Greetings -- I signed up for the Prime Membership trial about an hour back. I have a Kindle 1st Generation.  I see nothing added to the menu on my Kindle device and when I go online to Manage Your Prime Membership I get the following message:

"Important Message 
Thank you for signing up for Amazon Prime. Your membership should be active in a few minutes. If you continue to receive this message, please contact Customer Service."


So I contacted customer service and they told me that Kindle 1st Generation devices will not show a menu change and I have to go online.  So I go online and want to borrow a book and it wants to charge me the regular amount as for a Kindle download.  There does not seem to be any difference in my online or Kindle device experience.

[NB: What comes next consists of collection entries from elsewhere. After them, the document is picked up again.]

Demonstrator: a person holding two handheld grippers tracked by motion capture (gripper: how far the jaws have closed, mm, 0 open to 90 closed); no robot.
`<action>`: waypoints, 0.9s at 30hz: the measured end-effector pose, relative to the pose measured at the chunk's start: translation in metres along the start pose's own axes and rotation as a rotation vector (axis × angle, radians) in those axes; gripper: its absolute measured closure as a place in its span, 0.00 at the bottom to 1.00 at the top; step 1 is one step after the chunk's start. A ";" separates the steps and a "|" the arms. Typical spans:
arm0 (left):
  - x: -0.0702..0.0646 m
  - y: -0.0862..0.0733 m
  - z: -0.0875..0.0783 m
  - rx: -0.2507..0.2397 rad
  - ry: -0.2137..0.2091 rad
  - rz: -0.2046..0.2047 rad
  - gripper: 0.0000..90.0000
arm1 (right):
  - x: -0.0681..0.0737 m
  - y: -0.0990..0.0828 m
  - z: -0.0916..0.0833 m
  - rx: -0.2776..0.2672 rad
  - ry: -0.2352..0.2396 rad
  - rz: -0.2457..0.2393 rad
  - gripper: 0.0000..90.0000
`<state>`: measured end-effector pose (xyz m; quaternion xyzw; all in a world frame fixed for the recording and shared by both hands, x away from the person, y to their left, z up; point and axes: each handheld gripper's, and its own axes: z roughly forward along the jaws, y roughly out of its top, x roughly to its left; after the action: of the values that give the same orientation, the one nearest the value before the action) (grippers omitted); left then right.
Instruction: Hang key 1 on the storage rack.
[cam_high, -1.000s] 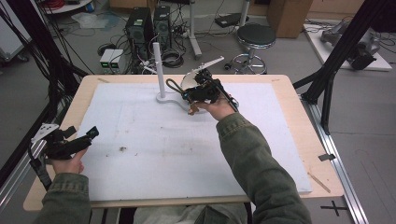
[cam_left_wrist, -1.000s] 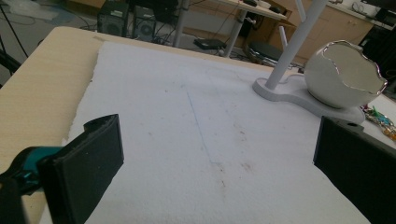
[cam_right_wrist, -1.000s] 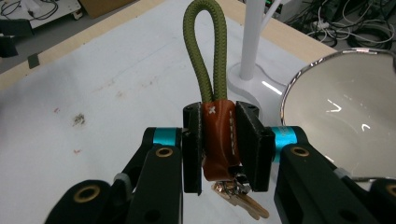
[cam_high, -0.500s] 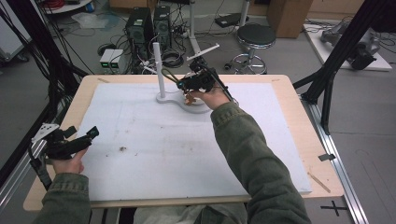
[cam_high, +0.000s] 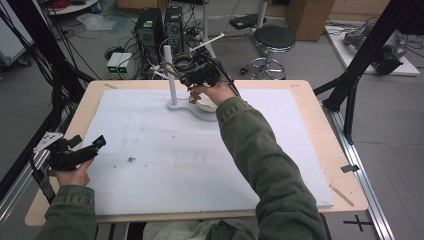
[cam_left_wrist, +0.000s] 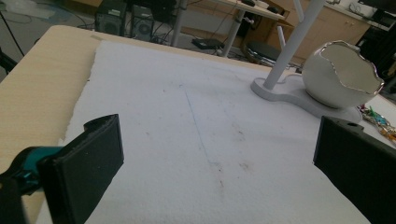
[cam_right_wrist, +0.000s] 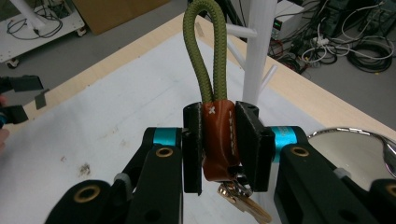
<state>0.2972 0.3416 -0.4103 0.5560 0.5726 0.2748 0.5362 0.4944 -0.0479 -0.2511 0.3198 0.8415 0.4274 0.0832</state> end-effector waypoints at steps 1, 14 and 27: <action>0.000 0.000 0.000 0.001 0.000 0.001 0.02 | 0.000 0.004 0.003 0.001 -0.003 0.003 0.81; 0.001 0.000 0.000 0.002 -0.004 -0.001 0.02 | -0.002 0.008 0.027 0.023 -0.024 0.022 0.83; 0.001 0.000 0.000 0.002 -0.006 -0.002 0.02 | -0.011 0.004 0.040 0.063 -0.067 0.066 0.84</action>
<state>0.2978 0.3424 -0.4110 0.5567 0.5719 0.2722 0.5376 0.5214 -0.0263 -0.2737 0.3640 0.8403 0.3921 0.0871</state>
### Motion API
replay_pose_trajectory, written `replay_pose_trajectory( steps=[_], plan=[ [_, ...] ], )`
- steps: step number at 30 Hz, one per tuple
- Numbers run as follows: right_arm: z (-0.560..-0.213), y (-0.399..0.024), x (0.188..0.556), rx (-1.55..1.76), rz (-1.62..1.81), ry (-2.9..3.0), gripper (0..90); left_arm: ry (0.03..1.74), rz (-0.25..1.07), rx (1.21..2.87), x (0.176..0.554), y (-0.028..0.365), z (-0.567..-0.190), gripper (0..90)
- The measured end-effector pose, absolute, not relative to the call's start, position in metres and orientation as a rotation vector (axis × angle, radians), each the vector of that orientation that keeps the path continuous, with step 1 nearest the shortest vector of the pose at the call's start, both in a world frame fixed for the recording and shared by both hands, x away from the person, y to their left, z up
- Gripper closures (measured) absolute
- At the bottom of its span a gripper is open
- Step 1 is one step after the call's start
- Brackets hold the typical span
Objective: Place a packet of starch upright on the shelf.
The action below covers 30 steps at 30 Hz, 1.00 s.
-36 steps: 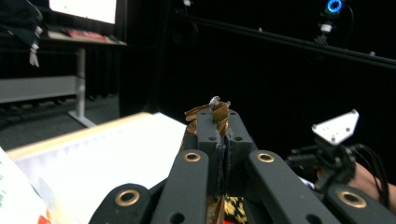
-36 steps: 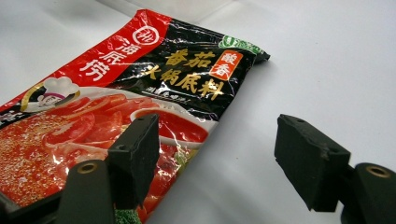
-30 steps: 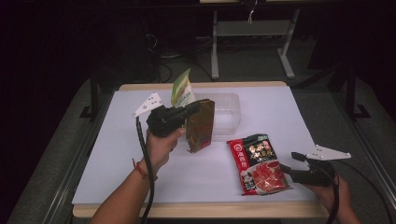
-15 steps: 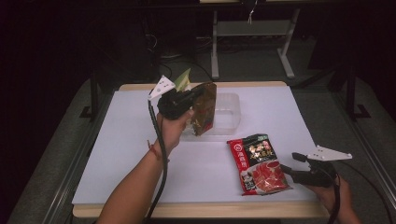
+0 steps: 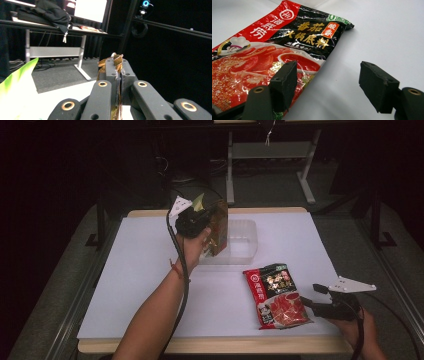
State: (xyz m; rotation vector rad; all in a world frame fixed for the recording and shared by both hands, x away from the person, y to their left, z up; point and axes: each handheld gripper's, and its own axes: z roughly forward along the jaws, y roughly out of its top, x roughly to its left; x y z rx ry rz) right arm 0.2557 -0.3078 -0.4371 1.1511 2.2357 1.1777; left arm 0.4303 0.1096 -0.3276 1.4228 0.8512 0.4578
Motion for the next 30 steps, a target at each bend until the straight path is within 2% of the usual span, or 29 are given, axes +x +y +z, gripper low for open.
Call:
replay_pose_trajectory(
  steps=[5,7,11,13,20,30],
  plan=[
    [-0.439,-0.307,0.256,1.149,1.175,2.242,30.4,0.866,0.499,1.422,0.438,0.099,-0.331,88.4],
    [-0.439,-0.308,0.257,1.148,1.171,2.242,30.4,0.872,0.478,1.403,0.441,0.096,-0.332,88.4],
    [-0.438,-0.308,0.256,1.144,1.171,2.241,30.5,0.857,0.531,1.444,0.442,0.087,-0.335,88.3],
    [-0.438,-0.308,0.256,1.143,1.172,2.241,30.5,0.873,0.481,1.413,0.444,0.089,-0.342,88.2],
    [-0.438,-0.31,0.255,1.143,1.167,2.238,30.5,0.913,0.454,1.417,0.445,0.097,-0.368,87.8],
    [-0.439,-0.308,0.257,1.142,1.188,2.238,30.5,0.842,0.477,1.473,0.429,0.106,-0.37,85.8]
  ],
)
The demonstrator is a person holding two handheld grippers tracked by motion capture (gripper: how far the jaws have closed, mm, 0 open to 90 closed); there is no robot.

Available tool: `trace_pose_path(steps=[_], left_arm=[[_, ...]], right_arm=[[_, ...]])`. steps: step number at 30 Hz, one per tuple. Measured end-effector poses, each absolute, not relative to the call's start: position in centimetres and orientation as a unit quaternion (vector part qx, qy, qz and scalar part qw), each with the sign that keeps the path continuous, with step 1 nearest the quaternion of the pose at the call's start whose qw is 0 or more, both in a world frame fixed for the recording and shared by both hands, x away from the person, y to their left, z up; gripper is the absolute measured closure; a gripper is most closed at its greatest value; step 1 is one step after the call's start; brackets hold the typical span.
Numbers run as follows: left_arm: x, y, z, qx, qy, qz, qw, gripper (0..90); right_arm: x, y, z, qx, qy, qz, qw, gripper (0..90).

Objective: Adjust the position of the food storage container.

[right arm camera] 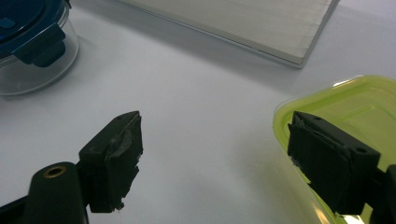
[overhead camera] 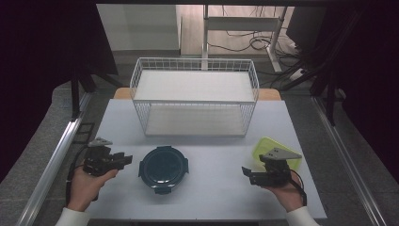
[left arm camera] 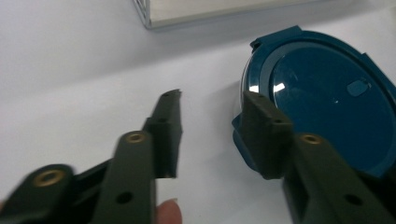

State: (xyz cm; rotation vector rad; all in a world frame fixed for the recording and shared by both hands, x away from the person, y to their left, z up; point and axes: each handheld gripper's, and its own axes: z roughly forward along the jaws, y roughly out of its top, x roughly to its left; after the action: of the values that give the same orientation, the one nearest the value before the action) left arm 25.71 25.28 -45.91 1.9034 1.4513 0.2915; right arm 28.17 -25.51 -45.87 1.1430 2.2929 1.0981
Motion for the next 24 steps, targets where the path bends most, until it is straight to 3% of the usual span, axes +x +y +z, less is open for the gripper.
trace_pose_path(steps=[3, 9, 24], left_arm=[[25.7, 25.4, -46.0, 0.740, 0.559, 0.106, 0.358, 74.3], [26.0, 25.5, -46.8, 0.747, 0.560, 0.091, 0.348, 84.7], [26.7, 23.9, -49.0, 0.773, 0.552, 0.053, 0.307, 88.4]], right_arm=[[28.1, -25.6, -45.8, 0.405, 0.809, 0.389, 0.178, 18.2], [28.2, -25.5, -46.0, 0.403, 0.812, 0.385, 0.176, 18.2], [28.2, -25.4, -46.2, 0.401, 0.815, 0.379, 0.176, 18.2]])
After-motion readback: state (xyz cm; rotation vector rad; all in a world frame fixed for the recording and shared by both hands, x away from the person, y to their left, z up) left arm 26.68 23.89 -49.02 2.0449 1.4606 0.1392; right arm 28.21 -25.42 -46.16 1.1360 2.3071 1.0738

The Customer serrvice rep referred me to the online help which brings me full circle.  No help in this.

ZU


----------



## DYB (Aug 8, 2009)

They just referred you to on-line help?  That sounds strange.  Try another customer service rep!

If I understand correctly, you are trying to borrow a book, right?  I think there are 2 questions: does anyone know if K1 can borrow books (probably?).  And are you sure the book you are trying to borrow is available to be lent?


----------



## Jesslyn (Oct 29, 2008)

Well, the online help says that the Lending Library works with all generations of Kindles so perhaps the book you want is not available.  Which book is it?


----------



## Raffeer (Nov 19, 2008)

Was the book available for lending?


----------



## luvmy4brats (Nov 9, 2008)

From the computer, send the sample of the book you want to borrow to your Kindle (make sure it has a Prime logo and says you can borrow it... Only about 5,000 books are eligible)

On your Kindle, open the sample and then go to product description.. Then you can borrow the book. You can't borrow from the computer, only the Kindle and the K1 doesn't have the menu option, so this is a workaround for it.


----------



## Zorrosuncle (Nov 11, 2008)

Luvmy4brats said:


> From the computer, send the sample of the book you want to borrow to your Kindle (make sure it has a Prime logo and says you can borrow it... Only about 5,000 books are eligible)
> 
> On your Kindle, open the sample and then go to product description.. Then you can borrow the book. You can't borrow from the computer, only the Kindle and the K1 doesn't have the menu option, so this is a workaround for it.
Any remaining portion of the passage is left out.